The torpedo was fired by clock-work. In view of its slight effect toward breaking or weakening Grant's hold on the already doomed Confederacy, it was nothing more than butchery, unjustifiable by the usages of civilized war, and severely repugnant to humanity.
It is needless to say, finally, that when I came to settle my accounts with the Ordnance Department for the millions of dollars' worth of stores I had received, what I could not find when I turned the depot over to my successor, I loaded on the barge or put into the storehouse, and let the explosion balance the books.

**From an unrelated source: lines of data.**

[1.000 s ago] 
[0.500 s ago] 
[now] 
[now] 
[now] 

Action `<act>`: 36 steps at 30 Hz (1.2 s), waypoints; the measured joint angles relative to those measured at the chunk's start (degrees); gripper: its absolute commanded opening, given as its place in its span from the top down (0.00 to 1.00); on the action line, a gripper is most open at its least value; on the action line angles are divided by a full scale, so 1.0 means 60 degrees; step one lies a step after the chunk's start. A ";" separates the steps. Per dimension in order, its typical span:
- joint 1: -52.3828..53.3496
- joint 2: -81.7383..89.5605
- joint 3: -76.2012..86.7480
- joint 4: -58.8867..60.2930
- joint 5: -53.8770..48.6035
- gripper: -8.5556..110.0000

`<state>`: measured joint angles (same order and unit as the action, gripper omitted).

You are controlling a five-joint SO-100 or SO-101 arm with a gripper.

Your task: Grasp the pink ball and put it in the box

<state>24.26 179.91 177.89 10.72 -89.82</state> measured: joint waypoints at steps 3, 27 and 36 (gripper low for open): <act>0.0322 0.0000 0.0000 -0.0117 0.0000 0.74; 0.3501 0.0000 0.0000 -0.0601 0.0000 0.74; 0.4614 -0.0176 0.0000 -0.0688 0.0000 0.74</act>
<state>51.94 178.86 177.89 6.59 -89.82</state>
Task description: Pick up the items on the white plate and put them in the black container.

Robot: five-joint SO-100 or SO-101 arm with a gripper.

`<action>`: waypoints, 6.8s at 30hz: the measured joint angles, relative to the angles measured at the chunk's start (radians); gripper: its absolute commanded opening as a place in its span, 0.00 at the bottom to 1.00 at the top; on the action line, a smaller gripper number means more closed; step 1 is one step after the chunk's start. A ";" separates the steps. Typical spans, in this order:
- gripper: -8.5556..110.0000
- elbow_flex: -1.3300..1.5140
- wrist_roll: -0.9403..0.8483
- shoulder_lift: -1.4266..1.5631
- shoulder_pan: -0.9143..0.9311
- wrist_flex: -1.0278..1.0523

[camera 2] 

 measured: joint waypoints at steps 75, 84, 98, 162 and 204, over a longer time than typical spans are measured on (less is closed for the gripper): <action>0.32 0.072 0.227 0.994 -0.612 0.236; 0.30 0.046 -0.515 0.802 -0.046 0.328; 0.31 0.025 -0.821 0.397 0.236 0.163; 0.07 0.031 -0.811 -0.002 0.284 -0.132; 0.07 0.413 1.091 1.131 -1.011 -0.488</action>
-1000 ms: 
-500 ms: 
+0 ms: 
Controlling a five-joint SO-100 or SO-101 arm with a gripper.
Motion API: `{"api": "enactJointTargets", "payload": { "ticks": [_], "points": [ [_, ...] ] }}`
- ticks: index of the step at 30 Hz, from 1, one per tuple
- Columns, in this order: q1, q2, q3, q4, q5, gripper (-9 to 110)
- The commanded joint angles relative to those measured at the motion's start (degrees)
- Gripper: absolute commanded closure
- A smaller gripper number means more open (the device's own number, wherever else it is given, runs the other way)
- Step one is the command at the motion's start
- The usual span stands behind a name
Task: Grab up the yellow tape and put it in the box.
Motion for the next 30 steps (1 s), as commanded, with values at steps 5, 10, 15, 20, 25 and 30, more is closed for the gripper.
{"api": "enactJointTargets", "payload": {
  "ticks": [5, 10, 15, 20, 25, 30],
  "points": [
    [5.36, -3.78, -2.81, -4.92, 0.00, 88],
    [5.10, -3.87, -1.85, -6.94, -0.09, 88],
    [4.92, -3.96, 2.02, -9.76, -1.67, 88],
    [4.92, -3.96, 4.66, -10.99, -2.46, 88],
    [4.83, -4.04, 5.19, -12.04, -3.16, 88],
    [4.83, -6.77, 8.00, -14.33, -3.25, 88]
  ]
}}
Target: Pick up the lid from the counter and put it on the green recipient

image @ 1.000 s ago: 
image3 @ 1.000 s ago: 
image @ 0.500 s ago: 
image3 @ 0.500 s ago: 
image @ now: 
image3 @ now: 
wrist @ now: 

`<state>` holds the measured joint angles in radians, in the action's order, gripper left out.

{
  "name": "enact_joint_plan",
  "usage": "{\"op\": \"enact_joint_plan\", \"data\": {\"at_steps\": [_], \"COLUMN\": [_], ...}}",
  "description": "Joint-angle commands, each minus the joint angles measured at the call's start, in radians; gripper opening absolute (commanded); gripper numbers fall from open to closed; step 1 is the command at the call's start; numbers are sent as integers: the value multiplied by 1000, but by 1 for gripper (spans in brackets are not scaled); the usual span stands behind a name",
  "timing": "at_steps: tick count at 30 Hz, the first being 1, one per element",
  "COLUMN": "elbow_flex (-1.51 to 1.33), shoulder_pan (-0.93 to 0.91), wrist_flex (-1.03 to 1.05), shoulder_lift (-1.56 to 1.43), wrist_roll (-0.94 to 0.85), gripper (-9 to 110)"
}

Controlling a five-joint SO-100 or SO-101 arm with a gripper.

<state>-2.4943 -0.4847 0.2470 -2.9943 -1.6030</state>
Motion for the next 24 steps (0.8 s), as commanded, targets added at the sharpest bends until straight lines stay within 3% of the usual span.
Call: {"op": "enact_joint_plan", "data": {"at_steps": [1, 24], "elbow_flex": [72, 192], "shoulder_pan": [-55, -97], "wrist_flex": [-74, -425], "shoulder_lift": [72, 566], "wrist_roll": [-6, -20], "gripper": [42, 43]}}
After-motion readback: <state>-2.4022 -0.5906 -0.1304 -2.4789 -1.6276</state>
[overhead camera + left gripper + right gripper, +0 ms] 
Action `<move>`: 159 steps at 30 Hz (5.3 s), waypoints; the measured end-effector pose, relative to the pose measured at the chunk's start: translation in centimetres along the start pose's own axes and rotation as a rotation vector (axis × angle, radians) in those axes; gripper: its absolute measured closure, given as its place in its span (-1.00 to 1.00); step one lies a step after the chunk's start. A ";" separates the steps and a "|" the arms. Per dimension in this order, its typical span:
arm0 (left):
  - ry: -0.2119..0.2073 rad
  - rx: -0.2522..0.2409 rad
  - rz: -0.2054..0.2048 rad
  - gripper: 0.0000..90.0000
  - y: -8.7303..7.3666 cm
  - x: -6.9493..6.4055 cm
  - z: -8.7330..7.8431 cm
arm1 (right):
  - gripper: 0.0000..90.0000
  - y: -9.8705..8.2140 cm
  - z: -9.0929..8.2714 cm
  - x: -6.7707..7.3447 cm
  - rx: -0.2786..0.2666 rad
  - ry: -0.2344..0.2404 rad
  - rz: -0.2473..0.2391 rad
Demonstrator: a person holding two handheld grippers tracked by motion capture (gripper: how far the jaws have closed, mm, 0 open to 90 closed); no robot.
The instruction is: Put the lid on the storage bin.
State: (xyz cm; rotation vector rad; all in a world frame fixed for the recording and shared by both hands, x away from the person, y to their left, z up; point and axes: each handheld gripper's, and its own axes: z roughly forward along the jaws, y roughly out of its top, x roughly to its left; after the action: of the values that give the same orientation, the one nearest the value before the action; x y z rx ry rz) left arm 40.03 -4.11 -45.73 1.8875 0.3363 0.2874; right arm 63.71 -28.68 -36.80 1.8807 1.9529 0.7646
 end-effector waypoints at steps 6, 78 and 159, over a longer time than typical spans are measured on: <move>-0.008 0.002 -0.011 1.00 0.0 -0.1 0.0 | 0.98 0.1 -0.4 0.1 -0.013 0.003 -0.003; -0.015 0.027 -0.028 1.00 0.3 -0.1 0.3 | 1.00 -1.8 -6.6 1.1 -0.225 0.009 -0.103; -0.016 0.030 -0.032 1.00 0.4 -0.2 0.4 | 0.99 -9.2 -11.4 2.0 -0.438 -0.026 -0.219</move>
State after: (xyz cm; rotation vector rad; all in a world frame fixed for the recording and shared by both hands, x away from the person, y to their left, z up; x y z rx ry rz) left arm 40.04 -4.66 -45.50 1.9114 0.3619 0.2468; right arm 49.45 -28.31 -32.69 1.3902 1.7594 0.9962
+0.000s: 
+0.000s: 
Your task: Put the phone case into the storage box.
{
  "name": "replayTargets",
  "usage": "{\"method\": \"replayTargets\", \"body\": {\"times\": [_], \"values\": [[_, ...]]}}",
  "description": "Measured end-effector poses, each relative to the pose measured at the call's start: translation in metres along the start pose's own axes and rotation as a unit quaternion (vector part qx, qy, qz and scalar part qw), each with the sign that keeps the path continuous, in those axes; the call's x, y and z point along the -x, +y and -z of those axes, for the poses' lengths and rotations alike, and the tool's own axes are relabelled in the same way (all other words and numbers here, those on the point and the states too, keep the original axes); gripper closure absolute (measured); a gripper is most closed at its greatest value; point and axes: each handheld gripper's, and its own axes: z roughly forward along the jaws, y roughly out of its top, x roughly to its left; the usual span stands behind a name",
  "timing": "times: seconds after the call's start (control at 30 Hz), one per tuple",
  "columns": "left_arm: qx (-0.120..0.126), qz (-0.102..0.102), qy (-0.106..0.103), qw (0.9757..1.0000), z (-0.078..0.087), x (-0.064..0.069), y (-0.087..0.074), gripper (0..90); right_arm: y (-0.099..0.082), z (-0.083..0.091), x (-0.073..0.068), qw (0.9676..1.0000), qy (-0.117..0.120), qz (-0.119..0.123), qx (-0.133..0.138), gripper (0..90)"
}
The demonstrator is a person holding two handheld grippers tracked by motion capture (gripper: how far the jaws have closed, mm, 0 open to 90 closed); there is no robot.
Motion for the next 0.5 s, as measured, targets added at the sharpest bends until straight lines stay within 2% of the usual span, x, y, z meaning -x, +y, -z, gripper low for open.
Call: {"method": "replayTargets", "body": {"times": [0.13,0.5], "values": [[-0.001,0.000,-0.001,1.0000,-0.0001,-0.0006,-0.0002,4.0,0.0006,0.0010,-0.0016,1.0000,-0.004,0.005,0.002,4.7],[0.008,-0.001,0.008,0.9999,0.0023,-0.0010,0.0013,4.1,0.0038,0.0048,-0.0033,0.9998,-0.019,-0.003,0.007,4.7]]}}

The following extract from a letter from Doctor R. B. Prescott, received after the foregoing was read before the Loyal Legion, is interesting in connection with it:
"It has always seemed almost miraculous that I was not among the victims. As it was I was knocked down by the concussion, and an officer with whom I had been conversing only a moment before was instantly killed, — torn all to pieces, in fact. In my mind's eye I have often seen that dreadful spectacle — that immense cone-shaped mass of flame and smoke rising seemingly hundreds of feet into the air, and filled with timbers, saddles, military stores of all kinds; and bodies of men and horses. It was a sight never to be forgotten. I might add, in conclusion, that I had the honor of capturing the official Confederate report of this transaction in Richmond and forwarding it to Washington with account of how it came into my possession."